[TASK] Write out each line of the records that has "frame" in it.

[TASK INPUTS]
──────

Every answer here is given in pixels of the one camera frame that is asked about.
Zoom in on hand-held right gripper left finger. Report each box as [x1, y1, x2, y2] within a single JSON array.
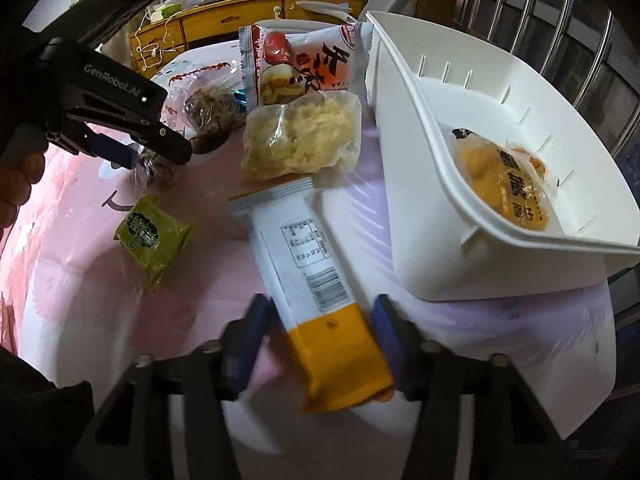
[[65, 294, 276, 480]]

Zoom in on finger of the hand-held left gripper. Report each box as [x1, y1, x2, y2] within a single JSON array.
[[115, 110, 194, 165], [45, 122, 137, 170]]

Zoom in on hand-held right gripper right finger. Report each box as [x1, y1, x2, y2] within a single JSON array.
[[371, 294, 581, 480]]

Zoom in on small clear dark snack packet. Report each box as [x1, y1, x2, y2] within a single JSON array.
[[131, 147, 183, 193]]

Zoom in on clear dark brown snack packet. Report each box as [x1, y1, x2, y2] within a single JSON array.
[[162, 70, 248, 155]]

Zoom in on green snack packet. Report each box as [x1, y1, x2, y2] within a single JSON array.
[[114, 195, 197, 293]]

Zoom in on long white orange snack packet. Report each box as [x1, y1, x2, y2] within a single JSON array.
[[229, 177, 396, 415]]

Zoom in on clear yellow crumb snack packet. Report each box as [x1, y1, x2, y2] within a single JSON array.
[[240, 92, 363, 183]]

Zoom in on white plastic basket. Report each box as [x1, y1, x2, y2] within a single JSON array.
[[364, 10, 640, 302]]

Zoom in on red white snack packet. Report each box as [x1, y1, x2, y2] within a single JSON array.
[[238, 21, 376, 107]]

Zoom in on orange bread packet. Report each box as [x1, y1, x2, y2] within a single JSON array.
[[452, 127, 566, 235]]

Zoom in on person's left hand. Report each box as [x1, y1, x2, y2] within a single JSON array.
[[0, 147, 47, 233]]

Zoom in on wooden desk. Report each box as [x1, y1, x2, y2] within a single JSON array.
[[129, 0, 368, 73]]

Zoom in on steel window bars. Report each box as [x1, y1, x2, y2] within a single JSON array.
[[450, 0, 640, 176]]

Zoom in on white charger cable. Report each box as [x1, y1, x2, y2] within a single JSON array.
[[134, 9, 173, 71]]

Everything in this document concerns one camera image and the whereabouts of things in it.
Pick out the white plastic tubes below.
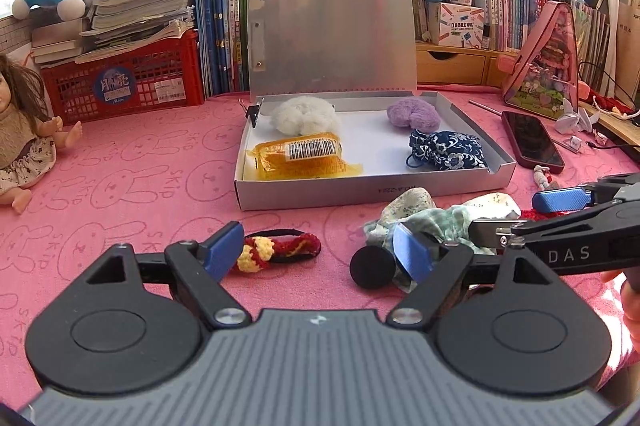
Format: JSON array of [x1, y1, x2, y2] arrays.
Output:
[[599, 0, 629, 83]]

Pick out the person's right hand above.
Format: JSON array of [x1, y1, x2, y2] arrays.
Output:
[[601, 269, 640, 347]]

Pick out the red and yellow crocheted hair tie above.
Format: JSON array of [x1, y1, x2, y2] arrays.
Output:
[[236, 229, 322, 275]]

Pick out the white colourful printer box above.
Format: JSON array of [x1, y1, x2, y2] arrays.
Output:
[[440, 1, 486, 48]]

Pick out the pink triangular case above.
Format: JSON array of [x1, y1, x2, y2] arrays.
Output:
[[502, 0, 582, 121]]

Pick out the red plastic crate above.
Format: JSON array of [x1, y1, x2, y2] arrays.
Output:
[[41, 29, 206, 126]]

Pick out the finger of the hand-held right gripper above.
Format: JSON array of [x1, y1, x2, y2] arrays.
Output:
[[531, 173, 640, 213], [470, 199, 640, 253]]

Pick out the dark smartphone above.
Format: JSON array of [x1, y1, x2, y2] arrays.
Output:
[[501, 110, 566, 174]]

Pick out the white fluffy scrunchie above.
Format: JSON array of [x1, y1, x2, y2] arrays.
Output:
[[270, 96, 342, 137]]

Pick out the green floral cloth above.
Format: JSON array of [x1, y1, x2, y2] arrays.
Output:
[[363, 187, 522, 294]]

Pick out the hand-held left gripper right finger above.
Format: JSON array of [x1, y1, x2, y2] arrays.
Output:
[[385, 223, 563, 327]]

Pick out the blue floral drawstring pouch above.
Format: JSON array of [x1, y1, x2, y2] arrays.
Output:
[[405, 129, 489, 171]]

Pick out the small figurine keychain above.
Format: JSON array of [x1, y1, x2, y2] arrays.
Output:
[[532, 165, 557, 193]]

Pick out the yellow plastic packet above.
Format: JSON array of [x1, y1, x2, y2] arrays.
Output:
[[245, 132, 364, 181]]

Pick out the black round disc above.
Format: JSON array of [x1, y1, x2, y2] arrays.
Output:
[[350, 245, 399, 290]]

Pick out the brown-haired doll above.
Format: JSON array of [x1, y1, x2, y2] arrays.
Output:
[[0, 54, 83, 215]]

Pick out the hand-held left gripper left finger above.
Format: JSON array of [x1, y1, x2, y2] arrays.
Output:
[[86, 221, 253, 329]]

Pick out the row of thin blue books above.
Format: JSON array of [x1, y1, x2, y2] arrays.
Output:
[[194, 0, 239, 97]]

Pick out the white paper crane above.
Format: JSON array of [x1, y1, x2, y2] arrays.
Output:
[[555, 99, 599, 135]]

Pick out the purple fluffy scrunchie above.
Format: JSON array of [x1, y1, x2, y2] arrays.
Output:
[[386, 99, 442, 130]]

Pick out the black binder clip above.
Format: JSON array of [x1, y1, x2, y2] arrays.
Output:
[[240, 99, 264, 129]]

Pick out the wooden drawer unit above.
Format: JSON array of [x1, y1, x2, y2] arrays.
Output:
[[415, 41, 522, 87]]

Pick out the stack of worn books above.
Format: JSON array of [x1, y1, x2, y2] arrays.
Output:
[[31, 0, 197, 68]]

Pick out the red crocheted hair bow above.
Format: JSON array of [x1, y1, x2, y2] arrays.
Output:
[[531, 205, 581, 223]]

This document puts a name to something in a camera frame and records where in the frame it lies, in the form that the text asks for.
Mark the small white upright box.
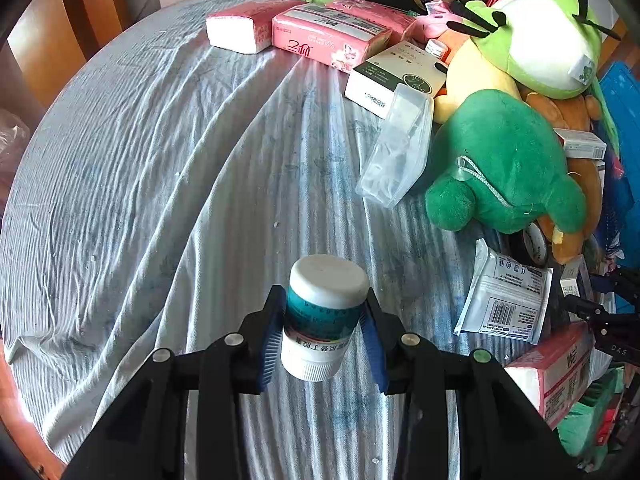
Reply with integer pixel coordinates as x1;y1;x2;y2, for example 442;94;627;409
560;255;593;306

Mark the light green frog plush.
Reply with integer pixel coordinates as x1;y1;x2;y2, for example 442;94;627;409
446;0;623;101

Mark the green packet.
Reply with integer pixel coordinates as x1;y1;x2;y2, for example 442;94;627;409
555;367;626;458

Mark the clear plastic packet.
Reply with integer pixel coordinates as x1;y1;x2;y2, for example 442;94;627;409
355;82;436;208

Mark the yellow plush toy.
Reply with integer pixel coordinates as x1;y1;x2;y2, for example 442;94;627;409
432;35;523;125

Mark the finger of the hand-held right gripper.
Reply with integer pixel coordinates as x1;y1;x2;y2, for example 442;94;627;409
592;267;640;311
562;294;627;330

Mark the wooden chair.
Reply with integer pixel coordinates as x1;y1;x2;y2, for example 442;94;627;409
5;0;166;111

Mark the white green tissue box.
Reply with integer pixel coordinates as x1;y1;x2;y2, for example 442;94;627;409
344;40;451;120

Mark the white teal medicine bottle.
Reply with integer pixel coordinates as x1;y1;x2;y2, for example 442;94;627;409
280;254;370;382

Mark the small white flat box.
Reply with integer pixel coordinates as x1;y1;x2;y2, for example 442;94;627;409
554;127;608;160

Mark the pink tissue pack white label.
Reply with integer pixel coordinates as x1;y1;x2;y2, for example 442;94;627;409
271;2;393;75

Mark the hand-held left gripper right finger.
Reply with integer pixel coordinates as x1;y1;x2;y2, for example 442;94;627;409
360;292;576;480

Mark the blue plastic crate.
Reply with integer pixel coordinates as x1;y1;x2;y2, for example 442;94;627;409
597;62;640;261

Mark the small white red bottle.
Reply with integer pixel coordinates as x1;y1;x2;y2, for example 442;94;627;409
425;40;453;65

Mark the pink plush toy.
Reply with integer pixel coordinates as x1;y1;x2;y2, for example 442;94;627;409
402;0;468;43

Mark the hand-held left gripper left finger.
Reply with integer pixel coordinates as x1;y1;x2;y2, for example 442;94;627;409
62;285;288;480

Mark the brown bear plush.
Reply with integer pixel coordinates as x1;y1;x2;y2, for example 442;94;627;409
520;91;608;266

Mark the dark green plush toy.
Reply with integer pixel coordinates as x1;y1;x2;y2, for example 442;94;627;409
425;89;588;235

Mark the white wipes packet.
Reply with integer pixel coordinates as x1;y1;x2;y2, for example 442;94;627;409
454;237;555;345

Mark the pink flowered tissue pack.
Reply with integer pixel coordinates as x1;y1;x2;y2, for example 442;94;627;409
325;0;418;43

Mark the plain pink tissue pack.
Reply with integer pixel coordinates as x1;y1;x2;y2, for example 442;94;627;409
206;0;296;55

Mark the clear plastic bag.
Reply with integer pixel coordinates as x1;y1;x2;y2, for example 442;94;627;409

──────

[SOLUTION]
Every answer here is given in pixels of the one camera frame that is asked about.
This document puts a name to something in a camera frame and records where in the frame it lies, in the form that the text asks for.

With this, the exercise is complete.